Short column this week. Short like some of them E3 trailers, right, eh, eh, knowmsayin’, etc.
Anyway.
We had the Steam Monster Summer Sale over the last couple of weeks, and I didn’t buy a single damn game.
“How?!” you ask, eyes wide, lit by the guttering embers of what used to be excitement for the 80%-off indie titles you bought. “How did you do this thing?”
Pretty simple two-step process, actually. Let me walk you through it.
1. Create a category for all the games you have uninstalled. Put (most of) your uninstalled games in there.
If I’m not going to be playing a game any time soon, I uninstall it, because having a 250GB hard drive means I have to be pretty ruthless with space.

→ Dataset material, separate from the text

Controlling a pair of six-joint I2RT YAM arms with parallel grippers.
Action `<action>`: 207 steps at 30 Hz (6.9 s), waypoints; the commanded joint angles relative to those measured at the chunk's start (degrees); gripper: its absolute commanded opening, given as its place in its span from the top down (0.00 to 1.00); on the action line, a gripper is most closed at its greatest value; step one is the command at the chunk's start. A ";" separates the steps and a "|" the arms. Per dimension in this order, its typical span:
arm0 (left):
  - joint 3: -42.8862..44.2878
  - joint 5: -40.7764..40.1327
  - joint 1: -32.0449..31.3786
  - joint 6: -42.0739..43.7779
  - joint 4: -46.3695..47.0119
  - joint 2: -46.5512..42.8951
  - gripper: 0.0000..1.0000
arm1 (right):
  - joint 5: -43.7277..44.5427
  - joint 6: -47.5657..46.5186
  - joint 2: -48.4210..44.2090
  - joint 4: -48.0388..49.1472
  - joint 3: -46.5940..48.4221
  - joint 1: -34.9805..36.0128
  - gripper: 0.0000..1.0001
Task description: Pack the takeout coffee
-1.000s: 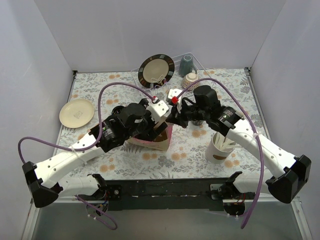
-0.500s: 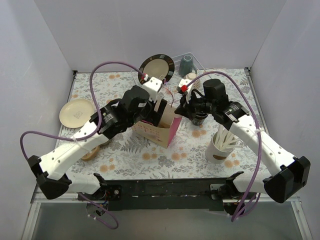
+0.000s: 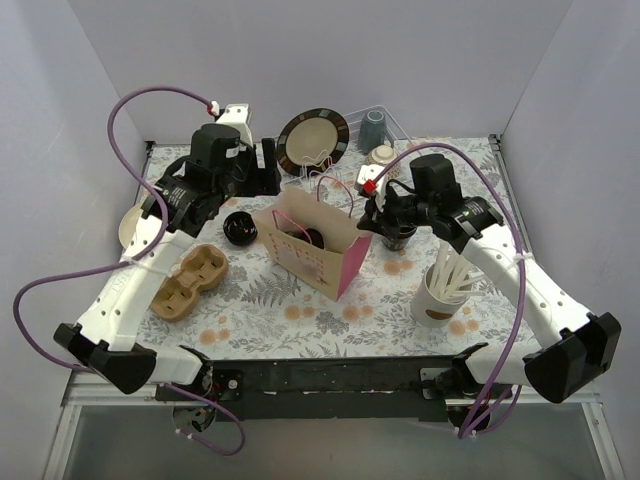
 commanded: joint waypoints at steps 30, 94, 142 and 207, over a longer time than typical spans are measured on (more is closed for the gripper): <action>-6.33 21.11 0.62 -13.55 -8.57 -12.94 0.25 | 3.53 -1.93 -9.83 9.27 -2.09 1.43 0.99; -25.05 -8.12 -21.09 -23.32 -3.65 -15.76 1.00 | 14.50 28.69 -14.42 4.56 8.17 8.37 0.52; -41.22 -1.90 -21.09 -19.26 9.89 -28.85 1.00 | 24.81 -46.21 8.61 -19.09 11.52 35.00 0.49; -36.38 3.37 -21.09 -16.01 4.61 -26.83 1.00 | 32.72 -65.37 18.98 -4.51 3.52 27.18 0.35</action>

I end up with a lot of uninstalled games in my Games list, looking like rotten teeth between shining, perfect titles I’ve spent hours in. And that bugs me. I like having a clean interface.
So, I started doing this:
Most uninstalled games go into the “Uninstalled” category. Uninstalled games that I intend to play sometime soon — including Child of Light, Crusader Kings II, and Dishonored, if you’re curious — stay in with the usual games.
2. When you’re tempted by a sale, first look at your uninstalled games.
Look at that. Look at that death march of grey-on-grey.
Thousands of developers over more than a decade of PC gaming bled out their blood to keep their dream alive, to keep the dream of gaming alive, to make the games they wanted to see in the world, all so I could buy them for a huge discount because I heard a good thing somewhere and it might be nice to play one or two when I have the time. And now they’re sitting in my metaphorical closet, alone, until one day the servers get turned off.
How dare I? Right? How dare I let their dreams lie fallow. These are works of art, each one.
Some of them were gifted to me, as favours, on a promise that one day I would play them. And I haven’t.
They haunt me.
I can’t in good conscience buy another game on impulse, give another dev false hope thinking I’ll experience their art, while letting the rest of this gallery of dusty dreams rot. It’s not right.
So whenever there’s a Huge Seasonal Steam Sale Hide Yo’ Wallets Hide Yo’ Wives happening, and Steam kindly pings me to say a game on my wishlist is OMFG-What-Percent Off, I come and look at this. I look at Child of Light and Crusader Kings II — I promised my friends I’d play them so we’d have something to talk about, and I haven’t — and I tell myself I’ll play one of those instead. Because I will. Right?
And then I go back to fiddling with T10 robots in Robocraft or building Commander decks for Magic or whatever my current obsession is, and maybe once every six months I actually finish a game that’s in my backlog.
And then it’s time for another Huge Seasonal Steam Sale, and the cycle begins anew. But at least now I have this closet of shame to remind me what a mistake temptation is.
That, my friends, is how you buy nothing during a Steam sale.